- DIRECTIONS FOR THIS TASK -
Quote the entries below from the line with "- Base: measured" through the line with "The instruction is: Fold", both ends included, and only those lines.

::: TASK INPUTS

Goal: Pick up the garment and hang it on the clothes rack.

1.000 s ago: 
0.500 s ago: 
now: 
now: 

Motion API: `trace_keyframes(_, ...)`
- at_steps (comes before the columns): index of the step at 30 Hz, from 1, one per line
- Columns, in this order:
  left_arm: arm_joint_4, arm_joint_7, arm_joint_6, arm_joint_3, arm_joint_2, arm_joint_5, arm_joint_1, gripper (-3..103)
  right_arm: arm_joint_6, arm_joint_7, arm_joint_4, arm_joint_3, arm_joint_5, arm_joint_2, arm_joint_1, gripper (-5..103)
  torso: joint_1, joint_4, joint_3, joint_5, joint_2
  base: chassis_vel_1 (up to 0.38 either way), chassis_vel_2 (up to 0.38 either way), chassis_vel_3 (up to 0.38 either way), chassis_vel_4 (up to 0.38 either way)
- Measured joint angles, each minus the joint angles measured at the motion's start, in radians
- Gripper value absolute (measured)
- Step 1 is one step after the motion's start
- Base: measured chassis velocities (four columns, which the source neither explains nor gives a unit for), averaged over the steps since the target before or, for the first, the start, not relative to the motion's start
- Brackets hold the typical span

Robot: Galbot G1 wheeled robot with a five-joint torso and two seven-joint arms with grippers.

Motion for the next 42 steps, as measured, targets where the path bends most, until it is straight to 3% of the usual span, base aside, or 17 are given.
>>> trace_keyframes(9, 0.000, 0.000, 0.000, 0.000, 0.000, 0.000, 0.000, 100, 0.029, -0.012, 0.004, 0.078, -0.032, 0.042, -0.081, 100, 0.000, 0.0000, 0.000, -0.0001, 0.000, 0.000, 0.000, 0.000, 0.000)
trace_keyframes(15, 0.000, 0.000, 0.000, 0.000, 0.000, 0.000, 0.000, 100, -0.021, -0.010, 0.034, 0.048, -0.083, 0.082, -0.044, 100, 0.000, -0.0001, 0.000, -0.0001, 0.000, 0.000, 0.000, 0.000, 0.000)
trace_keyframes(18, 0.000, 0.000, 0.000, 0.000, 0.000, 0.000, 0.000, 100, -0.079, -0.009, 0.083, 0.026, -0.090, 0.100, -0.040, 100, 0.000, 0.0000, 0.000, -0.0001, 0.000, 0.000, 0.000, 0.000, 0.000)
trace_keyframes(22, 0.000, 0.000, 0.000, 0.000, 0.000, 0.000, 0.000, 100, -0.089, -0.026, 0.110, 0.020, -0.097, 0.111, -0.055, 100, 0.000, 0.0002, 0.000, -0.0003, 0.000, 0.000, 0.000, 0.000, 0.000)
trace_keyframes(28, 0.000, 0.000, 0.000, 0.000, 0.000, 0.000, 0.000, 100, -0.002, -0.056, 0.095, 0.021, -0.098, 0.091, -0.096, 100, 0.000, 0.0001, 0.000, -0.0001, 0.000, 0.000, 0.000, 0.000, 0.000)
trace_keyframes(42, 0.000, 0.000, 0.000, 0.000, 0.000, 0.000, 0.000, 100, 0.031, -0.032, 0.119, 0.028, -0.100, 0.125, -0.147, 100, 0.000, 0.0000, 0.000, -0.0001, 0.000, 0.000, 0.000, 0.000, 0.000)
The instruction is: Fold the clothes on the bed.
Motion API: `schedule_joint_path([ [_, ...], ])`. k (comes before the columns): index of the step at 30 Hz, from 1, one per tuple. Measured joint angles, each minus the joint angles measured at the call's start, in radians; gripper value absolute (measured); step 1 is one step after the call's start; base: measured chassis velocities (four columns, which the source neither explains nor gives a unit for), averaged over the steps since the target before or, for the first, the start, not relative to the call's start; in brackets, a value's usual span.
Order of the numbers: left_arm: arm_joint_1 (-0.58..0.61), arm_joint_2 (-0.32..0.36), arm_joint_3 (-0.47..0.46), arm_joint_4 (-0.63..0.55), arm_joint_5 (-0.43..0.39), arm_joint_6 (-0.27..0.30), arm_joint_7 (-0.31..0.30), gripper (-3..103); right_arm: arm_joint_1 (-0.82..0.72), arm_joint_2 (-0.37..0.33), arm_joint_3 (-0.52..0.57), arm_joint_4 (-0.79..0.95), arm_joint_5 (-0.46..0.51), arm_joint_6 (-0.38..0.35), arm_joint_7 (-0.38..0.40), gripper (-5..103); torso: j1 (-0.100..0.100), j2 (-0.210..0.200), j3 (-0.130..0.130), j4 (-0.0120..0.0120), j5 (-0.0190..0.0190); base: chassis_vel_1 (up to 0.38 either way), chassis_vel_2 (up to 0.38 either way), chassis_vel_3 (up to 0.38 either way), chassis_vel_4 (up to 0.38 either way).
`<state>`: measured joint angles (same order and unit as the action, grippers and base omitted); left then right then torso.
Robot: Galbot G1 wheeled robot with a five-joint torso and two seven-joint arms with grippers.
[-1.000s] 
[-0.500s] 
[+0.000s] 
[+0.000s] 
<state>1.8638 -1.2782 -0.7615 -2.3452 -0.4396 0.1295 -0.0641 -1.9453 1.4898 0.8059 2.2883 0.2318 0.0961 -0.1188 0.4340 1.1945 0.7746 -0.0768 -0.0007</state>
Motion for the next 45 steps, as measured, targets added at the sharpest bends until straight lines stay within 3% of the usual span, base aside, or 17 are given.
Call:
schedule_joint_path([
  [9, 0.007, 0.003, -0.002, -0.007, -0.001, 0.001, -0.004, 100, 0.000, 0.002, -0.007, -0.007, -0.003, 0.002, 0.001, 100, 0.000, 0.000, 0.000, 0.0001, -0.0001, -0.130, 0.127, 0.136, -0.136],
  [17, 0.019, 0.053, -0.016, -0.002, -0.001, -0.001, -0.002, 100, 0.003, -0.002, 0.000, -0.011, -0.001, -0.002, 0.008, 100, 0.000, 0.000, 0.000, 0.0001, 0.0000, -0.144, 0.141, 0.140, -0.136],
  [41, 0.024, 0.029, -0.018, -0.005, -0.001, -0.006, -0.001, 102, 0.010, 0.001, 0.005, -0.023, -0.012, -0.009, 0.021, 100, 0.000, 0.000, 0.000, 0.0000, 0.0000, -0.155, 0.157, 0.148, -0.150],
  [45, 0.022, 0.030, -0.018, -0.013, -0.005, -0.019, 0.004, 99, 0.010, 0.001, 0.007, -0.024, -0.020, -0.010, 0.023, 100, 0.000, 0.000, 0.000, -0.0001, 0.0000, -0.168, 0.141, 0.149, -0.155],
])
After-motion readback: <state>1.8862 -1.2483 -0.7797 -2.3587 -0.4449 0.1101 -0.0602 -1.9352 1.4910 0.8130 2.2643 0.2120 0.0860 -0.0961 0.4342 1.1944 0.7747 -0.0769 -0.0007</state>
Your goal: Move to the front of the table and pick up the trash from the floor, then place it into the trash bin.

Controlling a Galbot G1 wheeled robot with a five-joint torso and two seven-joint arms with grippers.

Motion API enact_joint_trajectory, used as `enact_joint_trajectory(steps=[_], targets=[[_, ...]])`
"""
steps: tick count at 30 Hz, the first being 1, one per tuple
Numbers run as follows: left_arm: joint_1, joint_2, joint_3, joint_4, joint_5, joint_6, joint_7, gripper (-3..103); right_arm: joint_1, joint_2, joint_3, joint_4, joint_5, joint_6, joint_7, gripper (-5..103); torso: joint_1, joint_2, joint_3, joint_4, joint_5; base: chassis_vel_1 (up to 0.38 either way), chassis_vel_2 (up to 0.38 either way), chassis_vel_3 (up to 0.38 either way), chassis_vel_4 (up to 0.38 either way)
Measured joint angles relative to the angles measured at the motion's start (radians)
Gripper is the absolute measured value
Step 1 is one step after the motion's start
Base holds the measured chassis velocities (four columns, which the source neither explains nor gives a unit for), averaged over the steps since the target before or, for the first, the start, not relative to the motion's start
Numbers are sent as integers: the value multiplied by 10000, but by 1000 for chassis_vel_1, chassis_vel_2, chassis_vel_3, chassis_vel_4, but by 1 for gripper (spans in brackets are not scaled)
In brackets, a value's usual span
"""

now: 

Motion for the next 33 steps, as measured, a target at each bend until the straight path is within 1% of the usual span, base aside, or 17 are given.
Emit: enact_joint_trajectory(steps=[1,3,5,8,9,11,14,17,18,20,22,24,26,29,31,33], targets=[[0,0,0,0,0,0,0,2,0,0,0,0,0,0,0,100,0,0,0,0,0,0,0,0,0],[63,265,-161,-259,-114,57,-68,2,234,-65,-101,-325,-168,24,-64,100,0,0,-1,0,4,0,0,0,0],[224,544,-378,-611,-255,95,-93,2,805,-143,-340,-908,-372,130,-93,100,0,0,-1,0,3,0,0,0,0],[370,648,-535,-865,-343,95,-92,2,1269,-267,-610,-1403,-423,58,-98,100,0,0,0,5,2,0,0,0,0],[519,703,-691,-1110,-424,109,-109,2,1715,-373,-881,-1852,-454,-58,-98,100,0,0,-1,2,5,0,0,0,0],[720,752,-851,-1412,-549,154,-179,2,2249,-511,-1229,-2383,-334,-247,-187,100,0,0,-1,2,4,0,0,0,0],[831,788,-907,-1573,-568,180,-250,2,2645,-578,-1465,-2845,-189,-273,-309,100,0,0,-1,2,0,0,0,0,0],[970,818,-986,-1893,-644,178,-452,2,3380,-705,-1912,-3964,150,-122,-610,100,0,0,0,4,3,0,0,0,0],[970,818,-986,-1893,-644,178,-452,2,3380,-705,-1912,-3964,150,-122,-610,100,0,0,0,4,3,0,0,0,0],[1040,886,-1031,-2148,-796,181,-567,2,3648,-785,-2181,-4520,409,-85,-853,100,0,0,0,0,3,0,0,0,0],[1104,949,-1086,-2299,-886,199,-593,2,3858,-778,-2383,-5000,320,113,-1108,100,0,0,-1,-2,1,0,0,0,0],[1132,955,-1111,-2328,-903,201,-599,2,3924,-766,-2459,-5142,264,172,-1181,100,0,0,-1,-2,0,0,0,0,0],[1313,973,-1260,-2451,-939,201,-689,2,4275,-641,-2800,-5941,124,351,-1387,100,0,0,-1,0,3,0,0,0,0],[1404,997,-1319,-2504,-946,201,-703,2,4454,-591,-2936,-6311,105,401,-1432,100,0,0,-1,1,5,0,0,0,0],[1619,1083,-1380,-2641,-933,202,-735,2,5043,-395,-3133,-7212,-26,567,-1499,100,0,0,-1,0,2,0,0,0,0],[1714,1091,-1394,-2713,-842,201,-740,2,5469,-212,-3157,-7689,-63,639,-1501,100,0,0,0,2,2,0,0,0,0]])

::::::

- WRITTEN ANSWER -
- Base: measured chassis velocities (four columns, which the source neither explains nor gives a unit for), averaged over the steps since the target before or, for the first, the start, not relative to the motion's start
- Brackets hold the typical span

Robot: Galbot G1 wheeled robot with a five-joint torso and two seven-joint arms with grippers.

Motion for the next 42 steps, as measured, targets where the path bends most, until it is straight to 3% of the usual span, base aside, or 17 are given.
>>> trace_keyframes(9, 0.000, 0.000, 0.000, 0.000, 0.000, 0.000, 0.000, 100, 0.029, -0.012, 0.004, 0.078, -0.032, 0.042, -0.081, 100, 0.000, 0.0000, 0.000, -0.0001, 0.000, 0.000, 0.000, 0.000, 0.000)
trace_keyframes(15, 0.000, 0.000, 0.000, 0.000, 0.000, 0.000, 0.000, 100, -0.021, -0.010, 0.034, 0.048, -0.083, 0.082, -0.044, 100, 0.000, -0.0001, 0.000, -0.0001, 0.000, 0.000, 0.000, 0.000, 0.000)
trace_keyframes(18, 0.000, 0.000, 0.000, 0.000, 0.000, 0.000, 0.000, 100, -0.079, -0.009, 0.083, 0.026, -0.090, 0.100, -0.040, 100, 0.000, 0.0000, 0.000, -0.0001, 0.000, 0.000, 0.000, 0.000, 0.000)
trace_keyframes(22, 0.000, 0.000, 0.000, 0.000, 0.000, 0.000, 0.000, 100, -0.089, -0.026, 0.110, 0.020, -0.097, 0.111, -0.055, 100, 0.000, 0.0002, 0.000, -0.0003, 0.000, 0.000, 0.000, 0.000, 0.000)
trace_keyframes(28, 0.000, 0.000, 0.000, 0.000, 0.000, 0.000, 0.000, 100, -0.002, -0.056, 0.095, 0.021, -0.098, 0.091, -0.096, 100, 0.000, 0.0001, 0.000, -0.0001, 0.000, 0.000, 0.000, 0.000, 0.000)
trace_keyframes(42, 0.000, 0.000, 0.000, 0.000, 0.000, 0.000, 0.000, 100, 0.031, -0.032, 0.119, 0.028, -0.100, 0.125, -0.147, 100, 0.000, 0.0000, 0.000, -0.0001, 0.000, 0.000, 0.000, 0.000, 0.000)
The instruction is: Fold the clothes on the bed.

That completes the answer, and no more is expected.